_ABOUT THIS EXERCISE:_
Transcribe only the lines of the listing below from the one holding "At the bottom" through the one holding "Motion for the", inclusive, without any change.
****************************************
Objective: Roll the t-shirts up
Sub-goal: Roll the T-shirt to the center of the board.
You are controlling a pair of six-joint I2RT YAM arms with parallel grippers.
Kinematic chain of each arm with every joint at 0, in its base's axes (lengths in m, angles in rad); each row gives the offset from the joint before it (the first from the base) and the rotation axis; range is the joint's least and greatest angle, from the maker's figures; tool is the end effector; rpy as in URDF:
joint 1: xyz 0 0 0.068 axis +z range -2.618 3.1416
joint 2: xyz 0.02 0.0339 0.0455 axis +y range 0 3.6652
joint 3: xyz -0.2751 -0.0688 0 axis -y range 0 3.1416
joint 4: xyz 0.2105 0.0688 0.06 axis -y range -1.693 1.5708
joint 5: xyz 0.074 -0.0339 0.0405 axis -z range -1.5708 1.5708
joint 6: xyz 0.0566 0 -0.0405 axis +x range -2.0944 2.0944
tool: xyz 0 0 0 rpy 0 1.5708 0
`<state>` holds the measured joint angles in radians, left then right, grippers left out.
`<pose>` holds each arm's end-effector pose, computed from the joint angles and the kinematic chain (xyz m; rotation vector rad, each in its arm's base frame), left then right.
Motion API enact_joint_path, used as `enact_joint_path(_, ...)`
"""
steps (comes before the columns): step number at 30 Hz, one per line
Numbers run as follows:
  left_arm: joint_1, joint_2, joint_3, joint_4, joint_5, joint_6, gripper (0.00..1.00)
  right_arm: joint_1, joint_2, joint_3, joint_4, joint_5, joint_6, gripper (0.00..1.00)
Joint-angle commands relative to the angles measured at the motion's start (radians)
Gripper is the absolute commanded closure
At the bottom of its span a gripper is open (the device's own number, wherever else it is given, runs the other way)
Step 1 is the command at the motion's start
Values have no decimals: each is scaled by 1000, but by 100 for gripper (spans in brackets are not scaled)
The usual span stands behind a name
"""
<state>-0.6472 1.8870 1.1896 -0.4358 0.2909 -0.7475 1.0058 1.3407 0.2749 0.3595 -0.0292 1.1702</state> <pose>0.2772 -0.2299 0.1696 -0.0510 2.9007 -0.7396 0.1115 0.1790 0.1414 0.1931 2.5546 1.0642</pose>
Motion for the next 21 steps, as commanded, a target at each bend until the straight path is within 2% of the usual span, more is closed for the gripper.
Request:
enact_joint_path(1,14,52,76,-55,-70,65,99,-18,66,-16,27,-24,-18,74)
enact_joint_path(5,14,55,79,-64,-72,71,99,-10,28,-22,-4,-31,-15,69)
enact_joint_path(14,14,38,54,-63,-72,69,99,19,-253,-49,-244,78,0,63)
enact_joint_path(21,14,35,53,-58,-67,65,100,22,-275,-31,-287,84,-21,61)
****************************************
_RESULT FOR THIS EXERCISE:_
At the bottom of its span a gripper is open (the device's own number, wherever else it is given, runs the other way)
Step 1 is the command at the motion's start
Values have no decimals: each is scaled by 1000, but by 100 for gripper (spans in brackets are not scaled)
The usual span stands behind a name
"""
<state>-0.6472 1.8870 1.1896 -0.4358 0.2909 -0.7475 1.0058 1.3407 0.2749 0.3595 -0.0292 1.1702</state> <pose>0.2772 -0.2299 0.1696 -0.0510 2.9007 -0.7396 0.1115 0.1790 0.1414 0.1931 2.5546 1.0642</pose>
Motion for the next 21 steps, as commanded, a target at each bend until the straight path is within 2% of the usual span, more is closed for the gripper.

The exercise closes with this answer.